In the days when I wrote law books for non-lawyers I would have taken issue with that paragraph, but never mind.

Many of your inquiries can be self-served through the following links:
Where's My Stuff: http://www.amazon.com/help/wheres-my-stuff
Canceling or Changing Orders: http://www.amazon.com/o/tg/browse/-/595034/
Problem with an Item: http://www.amazon.com/o/tg/browse/-/557204/
Marketplace Order Problems: http://www.amazon.com/o/tg/browse/-/537868/
Gift Certificates: http://www.amazon.com/o/tg/browse/-/518226
Returns & Refunds: http://www.amazon.com/returns

We apologize for the inconvenience. Just in case, there is anything else that we can help you with. Please feel free to contact us and we would be more than happy to assist you further.

I am attaching our contact details for your convenience.

Most questions are answered in Your Account (www.amazon.com/your-account) or in our Help pages (www.amazon.com/help). If you do need to contact us in the future, here's a link to our Contact Us page:

http://www.amazon.com/gp/help/contact-us/general-questions.html

We're also happy to help you over the phone. Visit our Help pages (http://www.amazon.com/help), click the "Contact Us" button, enter your phone number through the Phone tab, and we'll call you. We're available 24 hours a day, 7 days a week.
If you have any further questions, please contact us using the link:https://www.amazon.com/gp/help/customer/contact-us

Here are our customer service phone numbers:-
-U.S. and Canad a: 1-866-216-1072
-International: 1-206-266-2992

We hope to see you again soon. Thank you and we wish you all the best in all of your future online sales. Have a great rest of your day!

We'd appreciate your feedback. Please use the buttons below to vote about your experience today.

Best regards,

I emailed back

Dear Sir or Madam

Please see your email of 18 July, below. Today is 22 July and I have not yet heard from the team trained to address my concerns. I would like to say how unsatisfactory your customer relations are. I am old enough to remember what it was like to pick up a telephone, speak to a sensible human being and resolve my problem.

It seems to me that you have two options.

1 You unlock the recipient's account within 7 days, to enable him to use the token I sent for his birthday, and let me know when you have done so.
2 You refund my money within 7 days.

I look forward to a positive response to option 1 or 2, failing which I will take whatever steps are necessary to unsubscribe.

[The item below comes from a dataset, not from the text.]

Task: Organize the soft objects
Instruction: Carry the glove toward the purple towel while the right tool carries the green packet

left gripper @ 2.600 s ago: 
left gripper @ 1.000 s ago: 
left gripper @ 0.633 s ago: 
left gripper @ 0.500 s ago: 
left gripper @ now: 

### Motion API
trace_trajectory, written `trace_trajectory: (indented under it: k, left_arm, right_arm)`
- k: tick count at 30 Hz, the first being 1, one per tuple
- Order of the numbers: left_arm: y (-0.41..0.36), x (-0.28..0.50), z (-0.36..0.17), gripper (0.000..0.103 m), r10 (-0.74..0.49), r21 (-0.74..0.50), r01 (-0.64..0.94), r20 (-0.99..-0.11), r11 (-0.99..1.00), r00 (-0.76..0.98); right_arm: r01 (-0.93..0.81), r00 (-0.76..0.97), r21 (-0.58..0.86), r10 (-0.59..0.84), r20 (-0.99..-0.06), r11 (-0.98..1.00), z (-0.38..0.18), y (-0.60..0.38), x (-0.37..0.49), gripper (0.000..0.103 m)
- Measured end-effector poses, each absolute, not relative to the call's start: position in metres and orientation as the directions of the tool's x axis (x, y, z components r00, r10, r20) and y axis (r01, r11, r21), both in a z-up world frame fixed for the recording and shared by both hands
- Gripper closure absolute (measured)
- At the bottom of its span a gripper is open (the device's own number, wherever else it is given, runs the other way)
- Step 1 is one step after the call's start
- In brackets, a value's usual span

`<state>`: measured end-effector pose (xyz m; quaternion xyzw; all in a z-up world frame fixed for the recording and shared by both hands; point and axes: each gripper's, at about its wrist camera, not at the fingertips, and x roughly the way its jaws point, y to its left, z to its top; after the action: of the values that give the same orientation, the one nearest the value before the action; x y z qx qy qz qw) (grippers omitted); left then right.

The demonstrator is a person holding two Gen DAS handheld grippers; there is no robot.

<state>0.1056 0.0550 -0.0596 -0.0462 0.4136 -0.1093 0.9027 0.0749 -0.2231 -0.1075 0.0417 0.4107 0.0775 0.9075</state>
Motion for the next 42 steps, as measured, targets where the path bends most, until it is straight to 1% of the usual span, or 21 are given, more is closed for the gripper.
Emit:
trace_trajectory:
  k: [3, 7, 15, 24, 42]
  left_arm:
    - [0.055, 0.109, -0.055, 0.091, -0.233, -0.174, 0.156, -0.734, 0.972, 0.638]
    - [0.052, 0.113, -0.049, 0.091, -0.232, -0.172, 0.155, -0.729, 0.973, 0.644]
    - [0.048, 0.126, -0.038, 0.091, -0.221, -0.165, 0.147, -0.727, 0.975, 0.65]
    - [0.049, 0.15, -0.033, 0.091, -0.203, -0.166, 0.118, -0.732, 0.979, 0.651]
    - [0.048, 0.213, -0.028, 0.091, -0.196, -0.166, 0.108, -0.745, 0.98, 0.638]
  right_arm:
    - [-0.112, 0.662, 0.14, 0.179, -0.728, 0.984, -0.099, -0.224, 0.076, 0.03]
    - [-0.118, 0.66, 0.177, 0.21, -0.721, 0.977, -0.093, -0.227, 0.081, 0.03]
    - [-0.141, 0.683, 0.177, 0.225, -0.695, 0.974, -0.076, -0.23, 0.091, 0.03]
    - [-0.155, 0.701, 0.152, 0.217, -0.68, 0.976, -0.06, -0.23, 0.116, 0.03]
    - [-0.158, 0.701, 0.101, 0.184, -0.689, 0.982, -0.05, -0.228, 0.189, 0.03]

This latest contretemps has caused me great anxiety. I write a monthly blog for Expat Focus. See https://www.expatfocus.com/columnists/rosemary-border-rabson
I intend to tell the story of my struggle with Amazon in my August piece.

Yours faithfully

Today, 28 July, I am still awaiting an acknowledgement, so here goes.

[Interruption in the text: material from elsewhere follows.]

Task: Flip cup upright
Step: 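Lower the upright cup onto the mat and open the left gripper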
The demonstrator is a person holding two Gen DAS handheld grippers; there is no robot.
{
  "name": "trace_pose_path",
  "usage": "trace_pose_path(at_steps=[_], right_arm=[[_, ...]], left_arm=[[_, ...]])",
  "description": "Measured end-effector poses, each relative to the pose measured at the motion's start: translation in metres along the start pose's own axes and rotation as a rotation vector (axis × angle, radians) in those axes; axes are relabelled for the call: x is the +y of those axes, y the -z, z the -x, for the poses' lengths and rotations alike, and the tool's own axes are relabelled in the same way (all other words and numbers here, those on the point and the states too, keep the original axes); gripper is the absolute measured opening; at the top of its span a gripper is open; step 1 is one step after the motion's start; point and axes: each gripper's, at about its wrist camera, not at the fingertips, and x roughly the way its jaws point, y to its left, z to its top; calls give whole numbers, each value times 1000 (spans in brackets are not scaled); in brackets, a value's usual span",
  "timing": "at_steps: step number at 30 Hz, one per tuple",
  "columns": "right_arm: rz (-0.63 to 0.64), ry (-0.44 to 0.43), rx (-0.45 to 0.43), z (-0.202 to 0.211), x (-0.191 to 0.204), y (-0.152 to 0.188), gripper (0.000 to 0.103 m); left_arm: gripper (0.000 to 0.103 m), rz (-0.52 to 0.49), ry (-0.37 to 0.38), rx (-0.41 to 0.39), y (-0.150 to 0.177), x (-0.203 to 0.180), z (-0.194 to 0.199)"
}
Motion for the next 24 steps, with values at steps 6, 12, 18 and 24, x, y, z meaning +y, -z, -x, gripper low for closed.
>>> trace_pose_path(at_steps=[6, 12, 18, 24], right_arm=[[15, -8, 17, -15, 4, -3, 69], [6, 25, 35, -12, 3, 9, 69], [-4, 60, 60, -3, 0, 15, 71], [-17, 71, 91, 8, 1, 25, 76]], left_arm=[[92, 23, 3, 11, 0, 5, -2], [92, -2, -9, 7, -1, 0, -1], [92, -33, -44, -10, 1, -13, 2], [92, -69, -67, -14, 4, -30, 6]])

I am glad Jeff Bezos has done so well for himself. I just wish his customer relations team would give me my money back.

Good news from the taxman?

John and I pay our taxes online, but a recent government initiative enables people to do this in person at a bureau de tabac.

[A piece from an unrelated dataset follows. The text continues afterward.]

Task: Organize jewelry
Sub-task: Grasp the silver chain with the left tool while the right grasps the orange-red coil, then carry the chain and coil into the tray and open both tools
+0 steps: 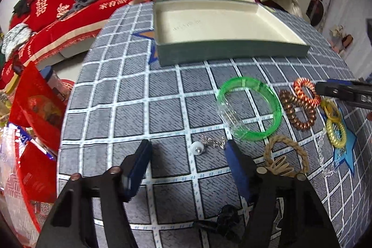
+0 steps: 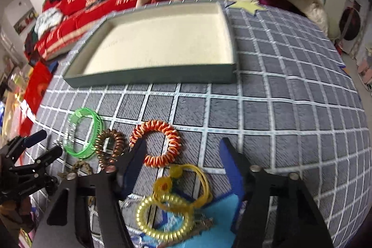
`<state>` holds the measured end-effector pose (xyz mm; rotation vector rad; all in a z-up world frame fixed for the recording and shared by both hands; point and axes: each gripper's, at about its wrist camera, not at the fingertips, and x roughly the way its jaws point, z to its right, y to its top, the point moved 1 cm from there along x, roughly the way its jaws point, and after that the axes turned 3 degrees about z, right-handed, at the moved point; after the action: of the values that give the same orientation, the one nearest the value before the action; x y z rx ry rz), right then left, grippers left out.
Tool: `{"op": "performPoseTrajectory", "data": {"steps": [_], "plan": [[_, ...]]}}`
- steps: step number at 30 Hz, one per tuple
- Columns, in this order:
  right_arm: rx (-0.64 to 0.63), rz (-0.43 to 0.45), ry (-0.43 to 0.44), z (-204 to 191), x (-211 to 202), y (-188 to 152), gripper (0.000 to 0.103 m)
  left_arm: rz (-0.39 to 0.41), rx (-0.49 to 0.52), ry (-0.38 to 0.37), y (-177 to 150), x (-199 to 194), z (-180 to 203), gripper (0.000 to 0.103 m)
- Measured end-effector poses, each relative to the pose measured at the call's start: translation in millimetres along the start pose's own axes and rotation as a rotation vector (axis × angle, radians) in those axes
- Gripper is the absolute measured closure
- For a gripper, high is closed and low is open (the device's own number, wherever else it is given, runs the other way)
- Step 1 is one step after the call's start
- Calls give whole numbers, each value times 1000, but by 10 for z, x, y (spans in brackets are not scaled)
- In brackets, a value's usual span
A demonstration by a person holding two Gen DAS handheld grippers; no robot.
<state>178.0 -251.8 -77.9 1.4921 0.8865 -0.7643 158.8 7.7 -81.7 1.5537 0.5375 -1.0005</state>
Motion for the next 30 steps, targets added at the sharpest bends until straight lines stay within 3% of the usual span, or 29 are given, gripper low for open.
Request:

Thereby hangs a tale. Tobacco is a state monopoly in France. Bureaux de Tabac (the C is silent; tabac rhymes with Abba) sell stamps, lottery tickets and newspapers as well as tobacco.

Digression: Nicotine is named after Jean Nicot, a 16th century French ambassador to Portugal who brought tobacco leaves to Europe from the New World.

Nowadays people are smoking less, which means straitened circumstances for tobacconists. But now people can pay their taxes at their local tabac, who will presumably enjoy a rakeoff from Le Fisc.

As lifelong non-smokers John and I are content to pay our taxes online. Le Fisc is a lot easier to deal with than the Revenue in the UK.

Rosemary Border Rabson

In 2005 Rosemary Border Rabson and husband John Rabson emigrated to the Morvan in rural Burgundy, where few other Brits have ventured. Their chief preoccupation is Charity Cottage, a holiday home-from-home in their garden at Maré le Bas which they run in aid of Combat Stress (money donations) and Help for Heroes (free accommodation). Since 2012, when Charity Cottage won the Daily Telegraph’s Best British Charity award, the total amount raised for Combat Stress, comprising UK royalties and donations from visitors to Charity Cottage, is nudging £10,000.